No. These certifications are specific to the German market, although they are highly respected across Europe. The United States has its own mandatory standards, primarily NSF/ANSI/CAN 61, which covers the health effects of drinking water components. You would need this separate certification to sell in the US and Canada.

Yes, for now. National approvals are still required. You would need the ACS (Attestation de Conformité Sanitaire) for France and WRAS approval for the United Kingdom. This is the exact problem the new harmonized EU Drinking Water Directive is designed to solve in the coming years.

If a product fails a surveillance test, the certification body (DVGW CERT GmbH) can suspend or withdraw the certificate. The manufacturer must immediately investigate, document the corrective actions taken, and resolve any deficiencies.

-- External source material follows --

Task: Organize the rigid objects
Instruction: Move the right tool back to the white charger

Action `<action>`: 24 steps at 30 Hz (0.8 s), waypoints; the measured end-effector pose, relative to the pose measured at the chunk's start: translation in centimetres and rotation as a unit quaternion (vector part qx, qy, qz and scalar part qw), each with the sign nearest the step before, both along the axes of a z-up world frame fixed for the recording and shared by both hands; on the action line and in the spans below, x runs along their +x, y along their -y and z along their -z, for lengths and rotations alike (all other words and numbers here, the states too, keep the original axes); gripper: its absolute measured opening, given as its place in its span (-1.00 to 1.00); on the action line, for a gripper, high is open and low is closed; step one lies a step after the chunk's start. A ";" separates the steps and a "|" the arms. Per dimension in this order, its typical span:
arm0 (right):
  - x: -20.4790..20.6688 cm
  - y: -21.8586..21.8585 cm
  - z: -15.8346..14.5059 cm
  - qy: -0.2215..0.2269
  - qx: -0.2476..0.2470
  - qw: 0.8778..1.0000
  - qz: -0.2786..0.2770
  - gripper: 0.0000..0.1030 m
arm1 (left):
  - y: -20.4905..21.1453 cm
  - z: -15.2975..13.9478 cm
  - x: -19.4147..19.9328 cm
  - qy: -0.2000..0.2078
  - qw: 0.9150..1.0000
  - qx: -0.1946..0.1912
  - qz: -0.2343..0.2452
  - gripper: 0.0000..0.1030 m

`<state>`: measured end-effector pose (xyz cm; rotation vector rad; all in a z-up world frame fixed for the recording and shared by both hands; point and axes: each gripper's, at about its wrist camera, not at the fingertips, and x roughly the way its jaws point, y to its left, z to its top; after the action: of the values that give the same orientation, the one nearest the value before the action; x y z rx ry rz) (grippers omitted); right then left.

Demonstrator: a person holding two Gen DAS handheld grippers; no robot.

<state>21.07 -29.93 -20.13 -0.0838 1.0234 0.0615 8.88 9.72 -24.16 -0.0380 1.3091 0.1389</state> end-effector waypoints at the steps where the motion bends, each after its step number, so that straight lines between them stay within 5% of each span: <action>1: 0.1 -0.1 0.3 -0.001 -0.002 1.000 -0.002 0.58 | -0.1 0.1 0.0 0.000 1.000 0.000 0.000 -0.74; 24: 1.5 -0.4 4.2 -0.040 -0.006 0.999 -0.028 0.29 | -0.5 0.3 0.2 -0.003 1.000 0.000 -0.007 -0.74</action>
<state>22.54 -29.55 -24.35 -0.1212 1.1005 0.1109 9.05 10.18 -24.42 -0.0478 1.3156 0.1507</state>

This may require a full re-test to prove the product is compliant again.

The exact costs aren’t fixed. The final price depends on the complexity of the product and the extent of testing required. The certification body’s fees will include the costs charged by the accredited laboratory for conducting all the necessary tests (hygienic, mechanical, acoustic, etc.) as well as the costs for the factory audits.

That’s a key distinction. KTW-BWGL only applies to organic (non-metal) materials like plastics, rubber seals, and lubricants. The metal components are covered by a separate, parallel German Environment Agency (UBA) regulation called the “Evaluation Criteria for Metallic Materials” (Metall-Bewertungsgrundlage). A full DVGW certification verifies that both sets of UBA requirements are met.

The UBA categorizes products based on their surface-to-volume ratio (how much material touches the water).

  • P1 is the highest-risk group, for products with a large surface area (>10%) like pipes, hoses, and assembled faucets. These must use the full “System 1+” certification with factory audits.
  • P2 (1-10% area) and P3 (<1% area, like a single small O-ring) are lower-risk groups. They can often use a simpler certification process based on a “type test” without the mandatory annual factory audits.